Rheumatoid arthritis (refractory) - abatacept

3. The manufacturer’s submission

The Appraisal Committee (appendix A) considered evidence submitted by the manufacturer of abatacept and a review of this submission by the Evidence Review Group (ERG; appendix B).

3.1. The submission from the manufacturer focused on the use of abatacept in combination with methotrexate for the treatment of rheumatoid arthritis following the failure of a TNF-α inhibitor. The manufacturer identified three possible comparators for abatacept: a return to conventional DMARDs, the use of a second TNF-α inhibitor, and the use of rituximab. Only the first two of these comparators were considered in the assessment of cost effectiveness. A number of outcomes were reported in the submission including symptom measures, measures of physical function and measures of disease activity.

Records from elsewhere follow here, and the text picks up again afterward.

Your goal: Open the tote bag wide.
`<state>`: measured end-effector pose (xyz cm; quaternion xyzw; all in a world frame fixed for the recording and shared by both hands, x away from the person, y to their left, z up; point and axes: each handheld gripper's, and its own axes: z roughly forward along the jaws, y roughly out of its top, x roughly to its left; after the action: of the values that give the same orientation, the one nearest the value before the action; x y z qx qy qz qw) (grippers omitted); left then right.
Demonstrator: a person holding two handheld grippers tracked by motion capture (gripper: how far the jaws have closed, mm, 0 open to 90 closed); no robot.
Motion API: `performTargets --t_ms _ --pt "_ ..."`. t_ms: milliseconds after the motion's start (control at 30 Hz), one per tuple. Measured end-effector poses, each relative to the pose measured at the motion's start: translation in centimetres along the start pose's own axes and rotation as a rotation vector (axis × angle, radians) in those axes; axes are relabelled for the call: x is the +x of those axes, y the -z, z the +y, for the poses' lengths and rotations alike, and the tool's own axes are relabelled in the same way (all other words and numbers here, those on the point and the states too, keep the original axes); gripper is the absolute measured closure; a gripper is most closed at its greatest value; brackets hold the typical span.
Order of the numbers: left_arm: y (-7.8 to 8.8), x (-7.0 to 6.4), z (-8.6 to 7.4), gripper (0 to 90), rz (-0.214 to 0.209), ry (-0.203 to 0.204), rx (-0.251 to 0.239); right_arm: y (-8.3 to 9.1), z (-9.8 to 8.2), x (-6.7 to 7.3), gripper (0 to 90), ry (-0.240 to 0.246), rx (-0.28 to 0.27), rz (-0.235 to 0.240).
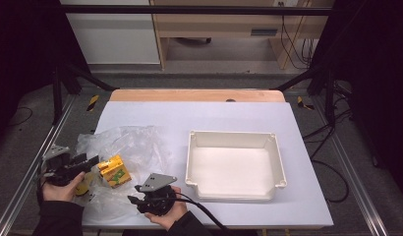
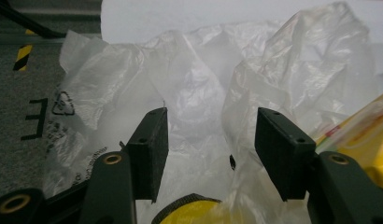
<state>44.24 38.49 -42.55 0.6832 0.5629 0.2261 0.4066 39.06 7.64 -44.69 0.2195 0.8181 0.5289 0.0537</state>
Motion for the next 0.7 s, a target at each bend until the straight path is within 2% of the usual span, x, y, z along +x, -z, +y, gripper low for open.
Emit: performTargets --t_ms 200,367,467,567,700 --pt "3.0 -0.1 0.6 42.6 -0.023 0.015 -0.072 -1.0 -0.5 0.3 61.9 0.006 0.029 0.012" --pt "4.7 -0.9 -0.2 42.1 -0.039 -0.010 -0.080 -2.0 -0.9 0.5 63.0 0.014 0.059 0.009" --pt "4.9 -1.7 -1.1 46.0 -0.059 -0.031 -0.055 -2.7 -1.2 0.7 67.3 0.022 0.074 0.010" --pt "4.0 -2.7 -2.1 48.0 -0.076 -0.050 -0.006 -3.1 -1.3 0.9 70.9 0.026 0.082 0.013" --pt "2.7 -3.1 -2.8 57.7 -0.042 -0.085 0.052 -4.1 -1.5 1.2 80.9 0.039 0.111 0.019"
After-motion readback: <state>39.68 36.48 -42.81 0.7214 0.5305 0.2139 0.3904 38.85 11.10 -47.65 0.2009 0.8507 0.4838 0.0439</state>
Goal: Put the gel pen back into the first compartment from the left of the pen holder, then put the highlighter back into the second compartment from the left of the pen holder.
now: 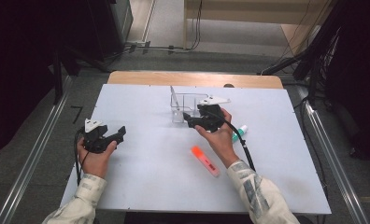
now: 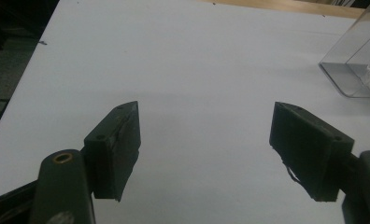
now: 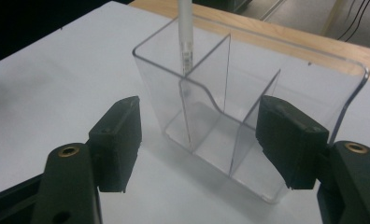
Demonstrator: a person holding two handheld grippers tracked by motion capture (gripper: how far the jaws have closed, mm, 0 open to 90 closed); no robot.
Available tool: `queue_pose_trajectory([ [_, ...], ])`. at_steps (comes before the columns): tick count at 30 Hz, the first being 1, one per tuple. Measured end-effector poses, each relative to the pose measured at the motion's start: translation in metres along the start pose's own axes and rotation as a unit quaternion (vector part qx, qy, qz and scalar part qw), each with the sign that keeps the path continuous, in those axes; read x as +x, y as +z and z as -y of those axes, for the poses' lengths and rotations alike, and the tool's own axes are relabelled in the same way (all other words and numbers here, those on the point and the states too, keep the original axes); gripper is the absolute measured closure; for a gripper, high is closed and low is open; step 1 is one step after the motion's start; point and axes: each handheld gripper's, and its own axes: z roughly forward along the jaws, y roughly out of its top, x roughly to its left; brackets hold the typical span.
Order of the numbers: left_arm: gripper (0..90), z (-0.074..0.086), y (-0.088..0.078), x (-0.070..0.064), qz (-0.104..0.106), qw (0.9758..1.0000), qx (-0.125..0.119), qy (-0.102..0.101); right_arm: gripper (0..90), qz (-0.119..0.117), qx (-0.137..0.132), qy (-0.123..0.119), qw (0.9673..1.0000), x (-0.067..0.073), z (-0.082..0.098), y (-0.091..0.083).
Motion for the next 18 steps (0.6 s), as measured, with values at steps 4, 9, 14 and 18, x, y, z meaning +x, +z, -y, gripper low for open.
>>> queue_pose_trajectory([
  [4, 25.3, 0.000, 0.001, 0.000, 0.001, 1.0000, 0.002, 0.002, 30.4, -0.004, 0.010, 0.003, 0.9999, 0.000, 0.009, -0.003],
  [9, 25.3, 0.001, 0.000, 0.000, 0.000, 1.0000, 0.003, 0.002, 30.3, -0.002, 0.021, 0.000, 0.9998, -0.002, 0.022, -0.006],
  [14, 25.3, 0.000, 0.000, -0.001, -0.001, 1.0000, 0.002, 0.003, 30.2, 0.000, 0.030, 0.003, 0.9995, -0.005, 0.034, -0.012],
  [18, 25.3, 0.000, 0.001, -0.002, -0.002, 1.0000, 0.003, 0.005, 29.9, -0.002, 0.034, 0.001, 0.9994, -0.005, 0.040, -0.017],
])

3.2. The manufacturer identified six randomised controlled trials that compared abatacept with placebo, of which one reflected the licensed indication for abatacept. This study (ATTAIN) was a double-blind randomised controlled trial in patients (n = 391) for whom TNF-α inhibitor therapy had previously failed or was currently failing. At the start of the ATTAIN trial, patients had active disease despite currently receiving either conventional DMARDs or TNF-α inhibitors. Conventional DMARDs had to have been given for 3 months before enrolment, with a stable dose given for 28 days and continued throughout the study period. Abatacept or placebo was then added to the ongoing DMARD treatment.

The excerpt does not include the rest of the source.